Wilson entered his position during a period of faculty discontent with LeBlanc’s strategic vision to reduce GW’s incoming class sizes as part of an initiative to cut undergraduate enrollment by 20 percent over five years. Officials halted the plan when the pandemic hit and declared the plan “obsolete” in November 2020 amid undergraduate enrollment drops alongside widespread faculty criticism.

“Making sense of the gathering chaos while also charting a productive path was a challenging task,” Khilji said. “But Art managed it well with his teamwork skills.”

Anthony Yezer, a faculty senator who worked with Wilson on the senate’s fiscal planning and budgeting committee and a professor of economics, said Wilson helped “elevate the debate” during a time of tension among trustees, faculty and administrators.

“There is a narrow line between respecting and listening to others and still maintaining your position,” he said. “Arthur does this very well.
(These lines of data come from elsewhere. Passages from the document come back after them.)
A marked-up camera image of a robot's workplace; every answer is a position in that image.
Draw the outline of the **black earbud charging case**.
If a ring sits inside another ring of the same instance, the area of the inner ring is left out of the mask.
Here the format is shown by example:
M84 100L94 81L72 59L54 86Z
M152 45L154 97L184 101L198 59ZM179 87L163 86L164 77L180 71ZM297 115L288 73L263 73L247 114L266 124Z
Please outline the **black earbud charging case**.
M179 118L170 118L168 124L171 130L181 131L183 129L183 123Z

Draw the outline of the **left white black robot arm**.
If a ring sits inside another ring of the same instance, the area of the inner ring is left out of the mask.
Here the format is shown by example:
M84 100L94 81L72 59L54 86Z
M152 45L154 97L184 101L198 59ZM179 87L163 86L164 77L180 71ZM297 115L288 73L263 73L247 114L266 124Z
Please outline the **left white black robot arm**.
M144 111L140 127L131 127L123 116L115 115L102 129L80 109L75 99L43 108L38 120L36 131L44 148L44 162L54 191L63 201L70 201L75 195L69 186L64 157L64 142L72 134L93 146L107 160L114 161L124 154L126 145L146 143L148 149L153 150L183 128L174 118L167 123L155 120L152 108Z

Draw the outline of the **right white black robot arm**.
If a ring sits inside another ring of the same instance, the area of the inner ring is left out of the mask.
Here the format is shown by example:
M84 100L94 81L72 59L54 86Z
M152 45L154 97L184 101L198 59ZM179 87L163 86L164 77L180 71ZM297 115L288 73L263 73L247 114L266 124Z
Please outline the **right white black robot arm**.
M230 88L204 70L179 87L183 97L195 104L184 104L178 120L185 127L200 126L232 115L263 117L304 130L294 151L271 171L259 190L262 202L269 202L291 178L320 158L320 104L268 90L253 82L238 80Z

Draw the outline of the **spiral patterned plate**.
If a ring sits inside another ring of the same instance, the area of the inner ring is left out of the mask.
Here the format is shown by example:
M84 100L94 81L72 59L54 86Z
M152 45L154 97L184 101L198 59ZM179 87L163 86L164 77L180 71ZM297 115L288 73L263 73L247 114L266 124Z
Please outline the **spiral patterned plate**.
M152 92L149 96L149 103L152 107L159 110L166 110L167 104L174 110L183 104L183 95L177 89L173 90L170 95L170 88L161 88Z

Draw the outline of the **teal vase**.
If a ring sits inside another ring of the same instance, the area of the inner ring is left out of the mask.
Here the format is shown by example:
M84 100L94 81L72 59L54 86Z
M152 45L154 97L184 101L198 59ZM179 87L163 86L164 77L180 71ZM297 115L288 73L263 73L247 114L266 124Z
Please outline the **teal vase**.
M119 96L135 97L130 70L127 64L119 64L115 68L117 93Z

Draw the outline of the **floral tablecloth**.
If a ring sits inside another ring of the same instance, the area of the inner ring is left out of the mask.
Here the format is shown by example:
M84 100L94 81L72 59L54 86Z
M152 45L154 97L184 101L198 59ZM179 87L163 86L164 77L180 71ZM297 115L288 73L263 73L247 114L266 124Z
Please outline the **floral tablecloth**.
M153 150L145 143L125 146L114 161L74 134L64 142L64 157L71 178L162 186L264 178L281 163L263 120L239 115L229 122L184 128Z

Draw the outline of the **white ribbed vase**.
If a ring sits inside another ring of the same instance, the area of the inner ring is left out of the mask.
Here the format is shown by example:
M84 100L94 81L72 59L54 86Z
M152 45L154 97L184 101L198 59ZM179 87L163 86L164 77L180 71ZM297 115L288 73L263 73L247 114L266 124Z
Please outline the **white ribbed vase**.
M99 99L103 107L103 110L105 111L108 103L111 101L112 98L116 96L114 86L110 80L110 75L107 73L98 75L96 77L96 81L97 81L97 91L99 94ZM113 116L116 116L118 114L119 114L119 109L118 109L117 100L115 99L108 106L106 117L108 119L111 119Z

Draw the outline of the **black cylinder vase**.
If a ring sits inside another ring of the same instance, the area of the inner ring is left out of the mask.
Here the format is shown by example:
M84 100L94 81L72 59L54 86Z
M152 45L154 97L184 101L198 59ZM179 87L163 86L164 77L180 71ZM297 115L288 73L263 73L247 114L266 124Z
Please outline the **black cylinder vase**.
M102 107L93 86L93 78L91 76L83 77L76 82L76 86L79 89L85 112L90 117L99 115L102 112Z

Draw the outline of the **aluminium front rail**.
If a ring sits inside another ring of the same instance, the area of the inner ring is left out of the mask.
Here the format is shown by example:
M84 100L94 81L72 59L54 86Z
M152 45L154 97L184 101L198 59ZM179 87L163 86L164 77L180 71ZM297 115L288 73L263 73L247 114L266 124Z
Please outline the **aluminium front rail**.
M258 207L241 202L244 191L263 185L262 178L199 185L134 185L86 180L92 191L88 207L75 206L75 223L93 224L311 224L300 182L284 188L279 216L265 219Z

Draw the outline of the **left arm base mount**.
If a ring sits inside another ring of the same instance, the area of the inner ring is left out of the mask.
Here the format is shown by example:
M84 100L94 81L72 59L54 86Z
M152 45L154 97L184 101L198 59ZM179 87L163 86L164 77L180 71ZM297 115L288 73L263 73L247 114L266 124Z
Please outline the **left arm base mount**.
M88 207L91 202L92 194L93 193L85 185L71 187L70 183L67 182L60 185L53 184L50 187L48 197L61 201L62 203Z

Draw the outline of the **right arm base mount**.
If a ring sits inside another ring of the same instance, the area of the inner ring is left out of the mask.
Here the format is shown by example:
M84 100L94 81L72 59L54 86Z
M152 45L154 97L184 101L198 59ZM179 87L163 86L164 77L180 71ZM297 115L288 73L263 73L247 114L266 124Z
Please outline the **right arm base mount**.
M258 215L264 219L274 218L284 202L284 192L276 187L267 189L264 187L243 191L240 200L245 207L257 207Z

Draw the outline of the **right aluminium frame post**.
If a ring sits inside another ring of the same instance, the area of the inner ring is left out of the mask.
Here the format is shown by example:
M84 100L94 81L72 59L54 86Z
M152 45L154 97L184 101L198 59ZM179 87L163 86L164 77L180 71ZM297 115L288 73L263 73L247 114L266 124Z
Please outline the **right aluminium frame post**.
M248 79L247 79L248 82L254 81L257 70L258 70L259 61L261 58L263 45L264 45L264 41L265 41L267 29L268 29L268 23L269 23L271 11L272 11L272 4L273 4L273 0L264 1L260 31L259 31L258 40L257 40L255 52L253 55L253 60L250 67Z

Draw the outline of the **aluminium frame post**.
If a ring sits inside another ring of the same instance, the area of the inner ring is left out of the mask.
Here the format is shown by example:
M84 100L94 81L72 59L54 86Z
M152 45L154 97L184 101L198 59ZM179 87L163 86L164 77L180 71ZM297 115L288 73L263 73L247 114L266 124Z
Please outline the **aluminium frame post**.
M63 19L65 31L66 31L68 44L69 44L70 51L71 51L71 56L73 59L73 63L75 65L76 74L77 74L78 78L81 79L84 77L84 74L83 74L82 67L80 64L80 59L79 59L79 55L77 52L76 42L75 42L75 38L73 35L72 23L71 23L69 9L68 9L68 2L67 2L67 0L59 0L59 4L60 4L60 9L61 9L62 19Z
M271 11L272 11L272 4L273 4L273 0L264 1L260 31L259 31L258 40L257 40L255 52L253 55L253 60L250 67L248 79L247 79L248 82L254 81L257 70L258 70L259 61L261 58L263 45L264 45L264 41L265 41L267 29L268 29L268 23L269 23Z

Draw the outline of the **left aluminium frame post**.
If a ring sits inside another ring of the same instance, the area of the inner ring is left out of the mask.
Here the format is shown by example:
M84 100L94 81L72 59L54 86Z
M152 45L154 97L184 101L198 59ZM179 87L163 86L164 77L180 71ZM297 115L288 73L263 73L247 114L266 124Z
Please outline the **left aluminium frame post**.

Even where there is disagreement in a meeting, everyone leaves thinking that he has listened carefully to their point of view.”

Yezer said he expects Tielsch, the new chair of the executive committee, to take on issues like the search for a permanent University president and plans to potentially build new campus buildings as part of the Strategic Campus and Facilities Master Plan. Officials presented potential concepts for the future of GW’s campus like a “reimagined” Kogan Plaza with a new student center at a senate meeting in October.

“Finally the issue of long term planning for GWU, developing plans for what we want GWU to look like 5 or even 10 years in the future,” he said in an email.

Harald Griesshammer, a faculty senator on the executive committee and associate professor of physics, said Wilson had a “flexible” style of leadership where he established his opinions on how the University should operate without forcing his ideas onto the senators. He said Wilson was a “trustworthy conduit” between the trustees and administrators because of his ability to relay broader faculty sentiment to the Board.

“And nonetheless he would, in the end, be a faithful spokesperson for the faculty and not for his own opinion,” Griesshammer said.

Griesshammer said he hopes Tielsch will improve communication among trustees, administration and faculty because it is difficult to predict what the Board wants from the faculty to reach goals like a 75 percent faculty tenure rate. He said Wilson’s dedication to listening to faculty has provided a “fresh start” for faculty representation with trustees since the beginning of his term.

“I think the new chair is going to pick up the baton to continue and improve the relations between the Board and the faculty and the administration,” he said. “I think in particular, the relation to the Board is really crucial there.”